Just got my new 1/16 e-revo , all I have to say is :woohoo: , I put 14.4v to it with the stock pinion and it is ballistic. (traxxas sends a smaller pinion that you are supposed to use with this set up to keep the heat down :tongueI used 2 nimh , found a couple 1800 2s lipos that should fit hope to have them in a couple weeks. 

Handles great , Going to take it to local skate park and see how she flies :thumbsup:


----------



## tight off (Sep 22, 2007)

Where did you get your car? I see they are shipping but havn't made it to our LHS. Thanks and keep the updates coming.


----------



## Donald Deutsch (Sep 29, 2001)

If you LHS had them on order they should show by Friday.


----------



## RCRacer00 (Oct 30, 2002)

Turn 4 Hobbies has both the Revo and the Slash in stock. And we plan on racing these on our indoor carpet off-road track.


----------



## magikrob (Apr 12, 2009)

i just got one and its insane, fast as hell, did u get your lipo's for it yet how is it.


----------



## BudBartos (Jan 1, 1970)

Do these things need any small hop up parts ?? Is anything breaking?
I was thinking of anti roll bars front and rear !!! Also a wedge body for the slash version


----------



## tight off (Sep 22, 2007)

Good question Bud, I have to say, If an anti roll system becomes available I would be interested in buying it. The set up on the front of my Serpent F180 seems to be perfect for this model or for any system using the lay down shock system. In addition the 0-to 100% torsion offers a lot more adjustability than a standard "sway bar" set up. Oh BTW series up a couple of 7.2 NiMI. Sick fast. Dave


----------



## auto2 (Mar 15, 2008)

heere is what ive done so far.
block one hole is shock pistons 50/60 wt oil
set ride hight arms leval
2s lipo
set slipper to slip for 2 feet on the street.
went with small pinion

looks like it needs NOTHING. center diff and better shocks and maybe some spring choices and you are good to go.

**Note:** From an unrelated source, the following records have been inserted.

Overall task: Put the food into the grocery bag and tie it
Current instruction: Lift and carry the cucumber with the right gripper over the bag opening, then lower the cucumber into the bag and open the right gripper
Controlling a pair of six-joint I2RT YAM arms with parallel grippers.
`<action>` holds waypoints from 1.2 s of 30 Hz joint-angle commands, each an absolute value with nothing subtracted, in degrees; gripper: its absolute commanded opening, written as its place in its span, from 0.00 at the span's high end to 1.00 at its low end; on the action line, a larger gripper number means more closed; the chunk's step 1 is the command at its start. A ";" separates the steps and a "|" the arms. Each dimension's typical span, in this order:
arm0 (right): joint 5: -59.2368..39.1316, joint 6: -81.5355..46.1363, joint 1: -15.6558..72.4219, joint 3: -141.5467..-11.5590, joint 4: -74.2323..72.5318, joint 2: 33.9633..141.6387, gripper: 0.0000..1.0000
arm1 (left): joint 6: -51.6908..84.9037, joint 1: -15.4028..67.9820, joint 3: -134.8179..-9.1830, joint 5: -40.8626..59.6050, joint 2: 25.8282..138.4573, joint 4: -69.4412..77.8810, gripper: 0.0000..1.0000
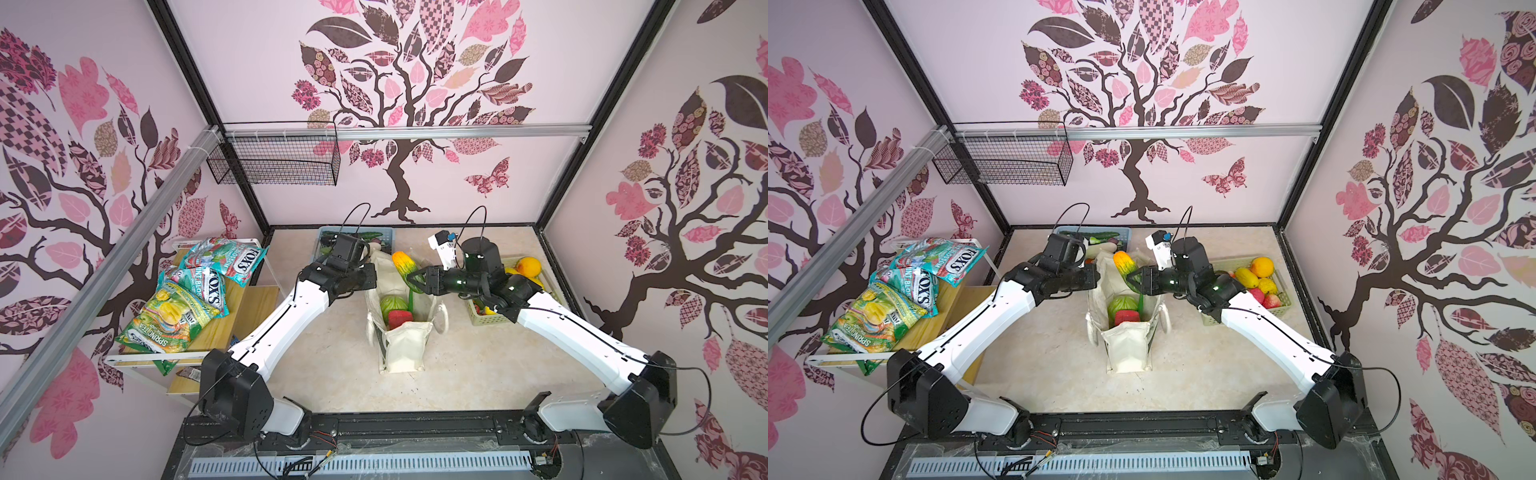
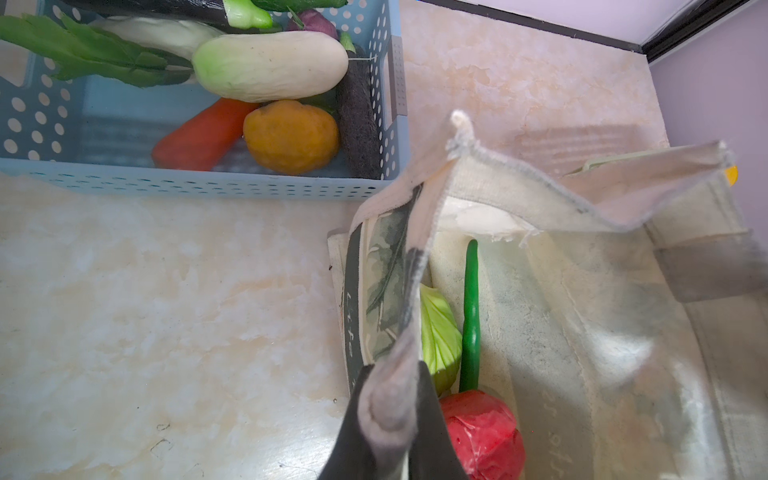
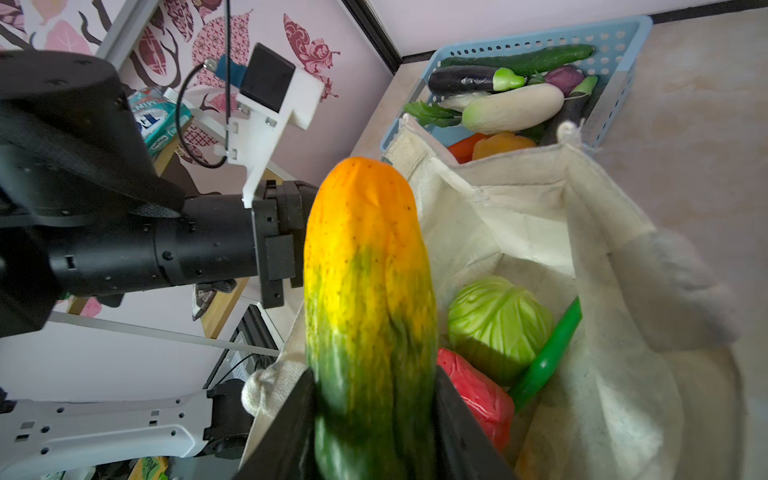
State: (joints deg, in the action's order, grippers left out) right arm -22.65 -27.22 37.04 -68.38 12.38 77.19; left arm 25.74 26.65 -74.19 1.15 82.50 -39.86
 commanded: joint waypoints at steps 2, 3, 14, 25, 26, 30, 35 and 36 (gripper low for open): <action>-19.48 -24.50 38.94 -68.14 15.12 79.97 0.58 | 26.34 27.15 -76.17 1.41 82.26 -38.67 1.00; -19.01 -24.13 39.31 -68.12 15.52 80.36 0.58 | 26.37 27.15 -76.20 1.46 82.24 -38.67 1.00; -14.87 -21.99 41.35 -67.12 18.09 84.30 0.58 | 26.32 27.38 -76.50 1.42 81.93 -38.59 1.00; -11.88 -21.28 42.41 -66.65 18.90 89.20 0.55 | 26.46 28.70 -76.27 1.72 82.43 -37.95 1.00; -11.58 -21.27 42.45 -66.57 18.98 89.61 0.54 | 26.46 28.82 -76.20 1.63 82.44 -37.95 1.00; -10.62 -21.42 42.51 -66.36 18.90 91.11 0.50 | 26.46 28.76 -76.29 1.36 82.22 -37.97 1.00; -9.52 -21.53 42.47 -66.29 18.90 91.63 0.37 | 26.36 28.83 -76.25 0.75 81.82 -38.23 1.00; -9.42 -21.53 42.49 -66.44 18.90 91.44 0.35 | 26.30 28.85 -76.14 0.55 81.74 -38.23 1.00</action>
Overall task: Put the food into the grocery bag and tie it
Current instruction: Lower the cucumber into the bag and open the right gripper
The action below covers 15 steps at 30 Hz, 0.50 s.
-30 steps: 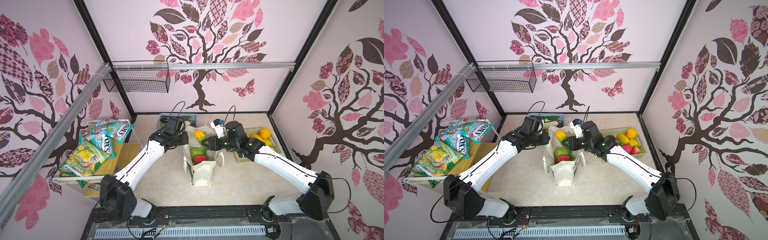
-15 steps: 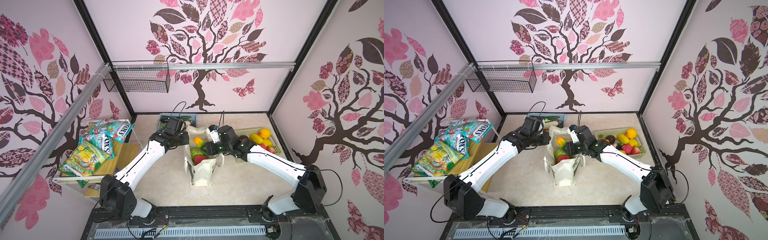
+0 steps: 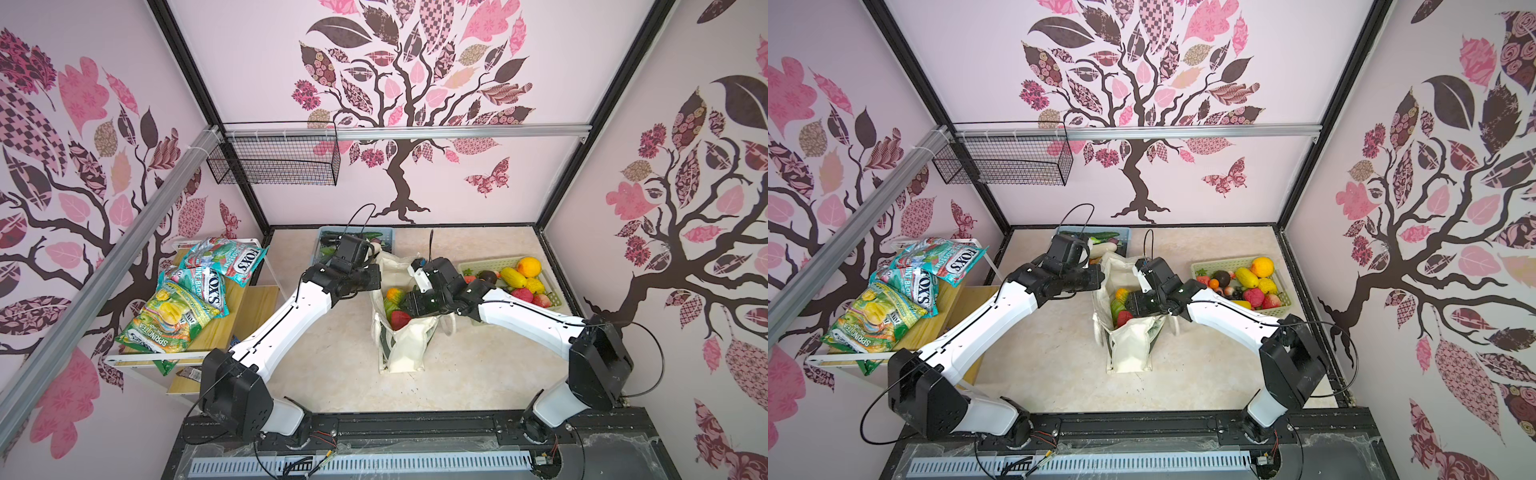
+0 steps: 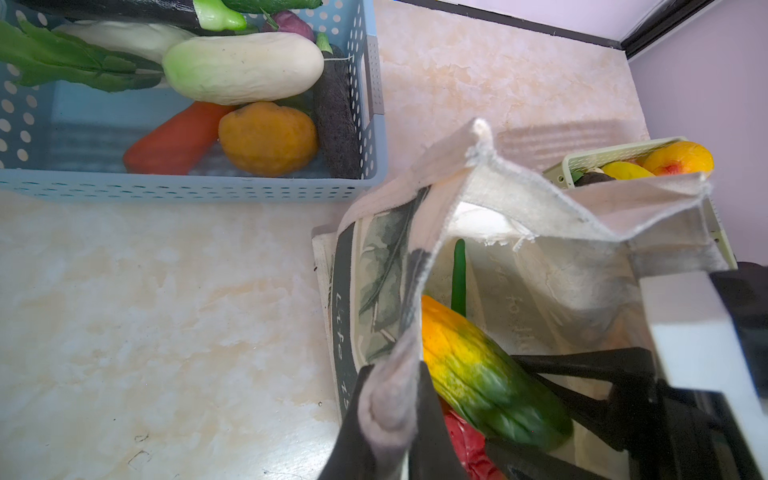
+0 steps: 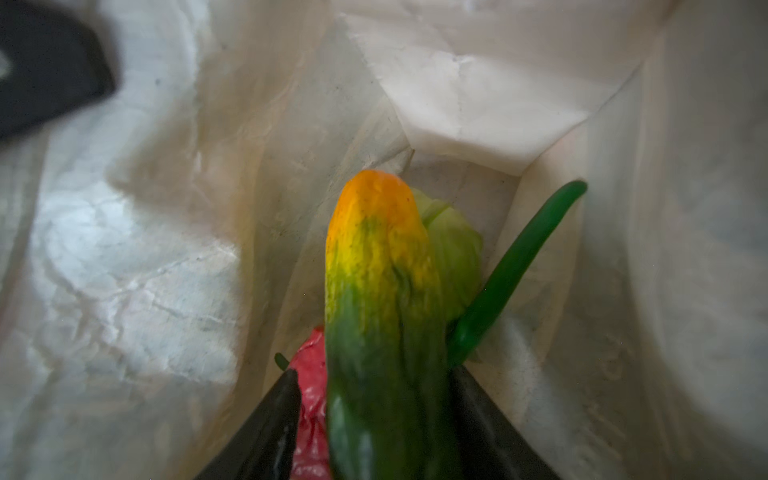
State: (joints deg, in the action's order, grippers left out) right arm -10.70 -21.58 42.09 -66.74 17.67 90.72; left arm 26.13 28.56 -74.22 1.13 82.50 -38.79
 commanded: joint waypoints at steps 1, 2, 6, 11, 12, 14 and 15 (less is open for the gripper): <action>-9.24 -21.53 42.47 -66.46 18.96 91.18 0.34 | 26.36 28.81 -76.08 0.53 81.57 -38.23 1.00; -8.99 -21.53 42.50 -66.61 19.20 90.84 0.33 | 26.37 28.80 -76.00 0.51 81.46 -38.23 1.00; -7.34 -21.45 42.49 -67.75 20.55 87.75 0.29 | 26.32 28.78 -75.69 0.07 81.30 -38.32 1.00; -3.70 -21.36 42.47 -70.18 23.30 82.95 0.27 | 26.27 28.78 -75.49 -0.22 81.33 -38.21 1.00; -3.08 -21.19 42.50 -70.77 23.82 81.99 0.27 | 26.22 28.80 -75.35 -0.26 81.38 -38.07 1.00; -1.45 -21.12 42.38 -71.87 25.04 80.63 0.26 | 26.21 28.75 -75.24 -0.26 81.38 -38.01 1.00; -0.77 -21.11 42.38 -72.48 25.72 80.10 0.26 | 26.32 28.77 -75.23 -0.26 81.38 -37.87 1.00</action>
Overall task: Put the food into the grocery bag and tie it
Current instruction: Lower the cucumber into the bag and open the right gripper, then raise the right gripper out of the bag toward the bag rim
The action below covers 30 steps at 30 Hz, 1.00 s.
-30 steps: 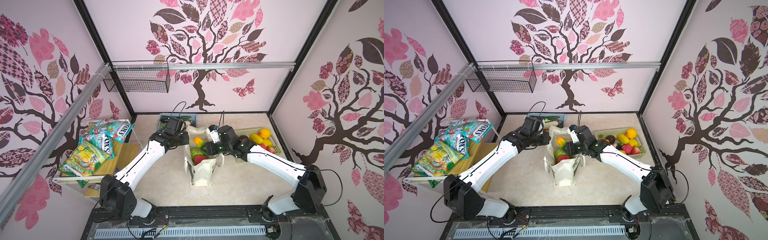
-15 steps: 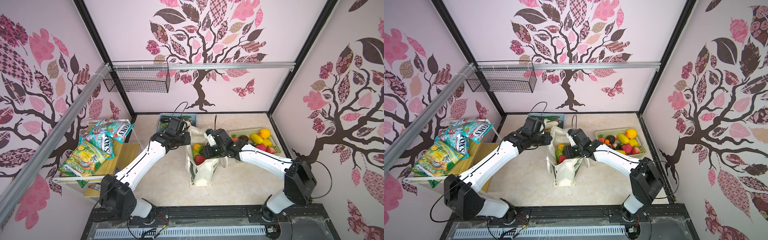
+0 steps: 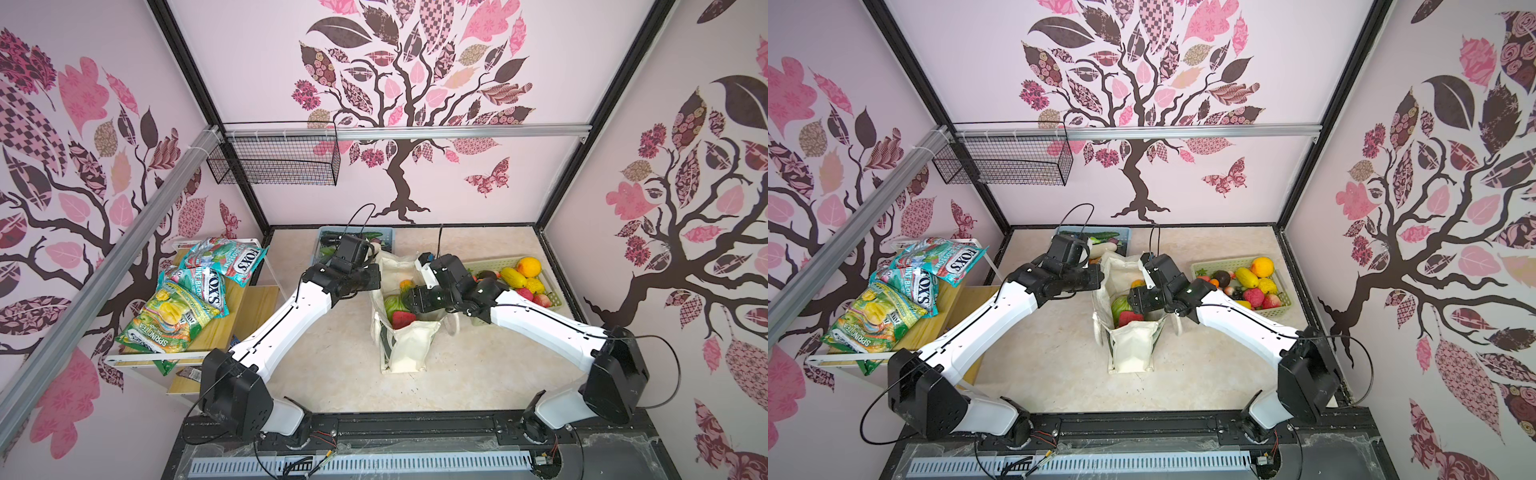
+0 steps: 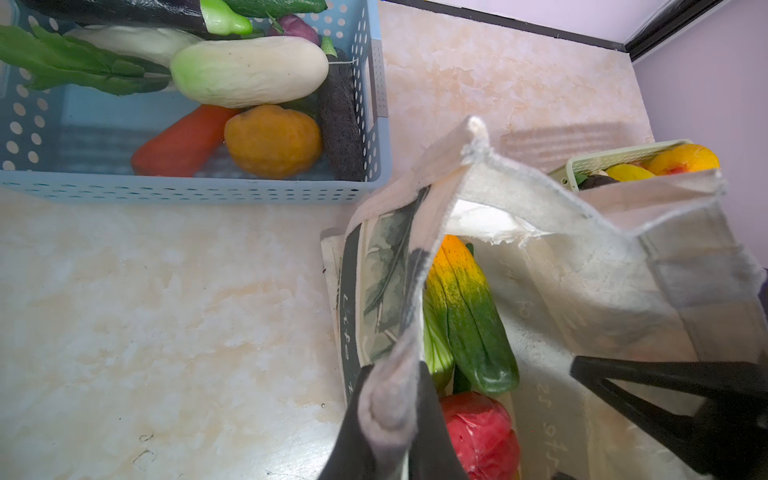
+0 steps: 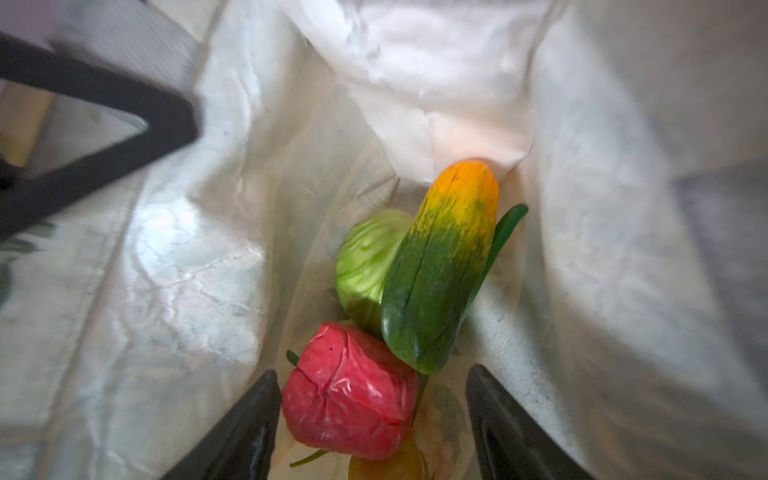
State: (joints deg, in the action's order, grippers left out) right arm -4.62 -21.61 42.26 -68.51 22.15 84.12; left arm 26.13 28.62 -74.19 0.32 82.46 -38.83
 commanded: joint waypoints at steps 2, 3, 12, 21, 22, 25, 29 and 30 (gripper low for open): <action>1.00 -21.01 42.41 -74.08 27.73 79.26 0.26 | 26.21 28.81 -75.15 -0.22 81.34 -37.97 1.00; 1.89 -21.01 42.31 -74.72 28.55 78.96 0.26 | 26.25 28.82 -74.99 -0.26 81.23 -37.92 1.00; 9.92 -21.02 36.74 -77.92 35.48 73.76 0.29 | 26.37 28.78 -73.31 -1.23 79.46 -37.79 1.00; 13.84 -19.38 31.45 -74.35 37.38 72.06 0.33 | 26.37 28.78 -73.26 -1.51 78.90 -38.13 1.00; 13.61 -19.42 31.33 -73.79 37.14 72.24 0.33 | 26.27 28.79 -73.37 -1.62 78.86 -38.23 1.00; 13.04 -19.60 31.26 -72.64 36.71 72.85 0.34 | 26.17 28.78 -73.45 -1.89 78.65 -38.49 1.00; 11.76 -19.54 31.18 -71.23 35.70 73.90 0.34 | 26.14 28.78 -73.51 -2.03 78.88 -38.58 1.00; 11.13 -19.59 31.15 -70.81 35.34 74.17 0.34 | 26.11 28.74 -73.63 -2.02 78.94 -38.58 1.00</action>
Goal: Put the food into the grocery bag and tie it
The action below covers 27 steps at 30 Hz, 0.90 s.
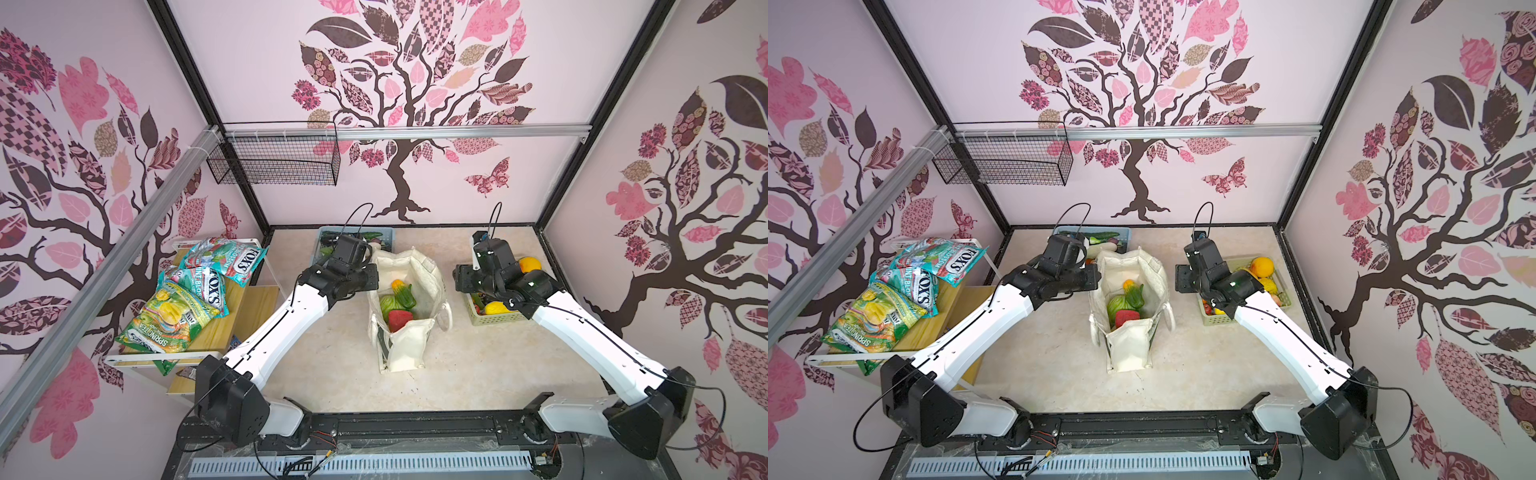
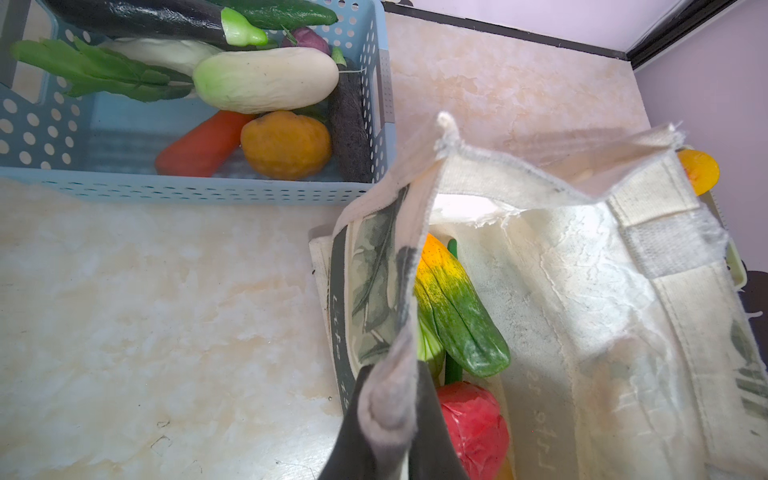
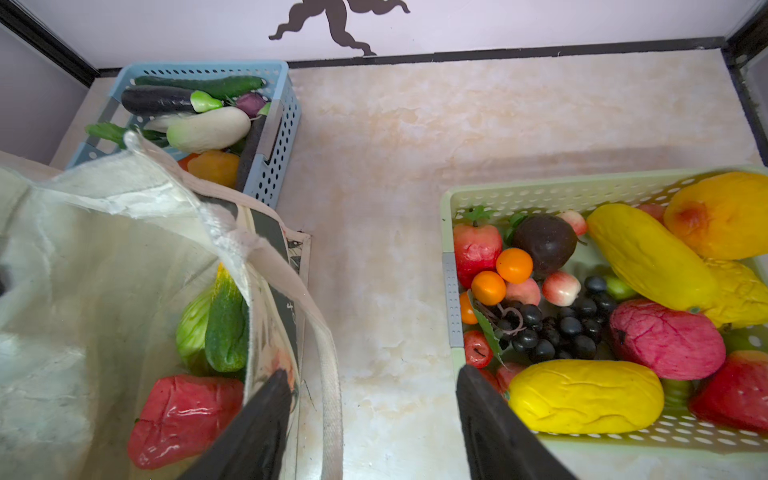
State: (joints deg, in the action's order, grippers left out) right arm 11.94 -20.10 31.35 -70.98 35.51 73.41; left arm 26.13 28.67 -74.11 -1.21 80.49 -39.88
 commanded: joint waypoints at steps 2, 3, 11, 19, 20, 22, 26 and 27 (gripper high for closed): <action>9.74 -19.53 31.19 -70.12 34.69 74.68 0.34 | 26.19 28.76 -73.84 -1.98 78.93 -38.66 1.00; 9.14 -19.54 31.12 -69.90 34.37 74.99 0.35 | 26.26 28.78 -73.89 -2.02 79.01 -38.67 1.00; 3.79 -20.84 31.14 -69.06 30.44 75.54 0.37 | 26.17 28.79 -74.44 -2.18 79.23 -38.94 1.00; -3.60 -23.11 31.18 -67.12 25.73 76.20 0.41 | 26.34 28.81 -74.43 -2.42 79.36 -38.99 1.00; -4.07 -23.20 31.16 -66.84 25.37 76.35 0.42 | 26.34 28.79 -74.50 -2.45 79.39 -38.99 1.00; -4.78 -23.10 31.14 -66.49 25.22 76.93 0.43 | 26.37 28.77 -74.68 -2.38 79.56 -38.97 1.00; -5.44 -22.52 31.16 -66.14 25.49 78.84 0.46 | 26.30 28.74 -75.03 -2.33 79.94 -39.07 1.00; -5.75 -22.46 31.19 -66.02 25.43 79.30 0.49 | 26.41 28.74 -75.01 -2.37 80.04 -39.04 1.00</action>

watch you dont pinch the antenna wire if you remove rear shocks.
motor and esc come off in 20 seconds with ONE screw which makes radio box easier to deal with.
zippy 2200 lipos fit but need grinding of the battery box cover cause the wires come out the side of the pack.

OH and put velcro on battery cover and body and chuck the body clips


----------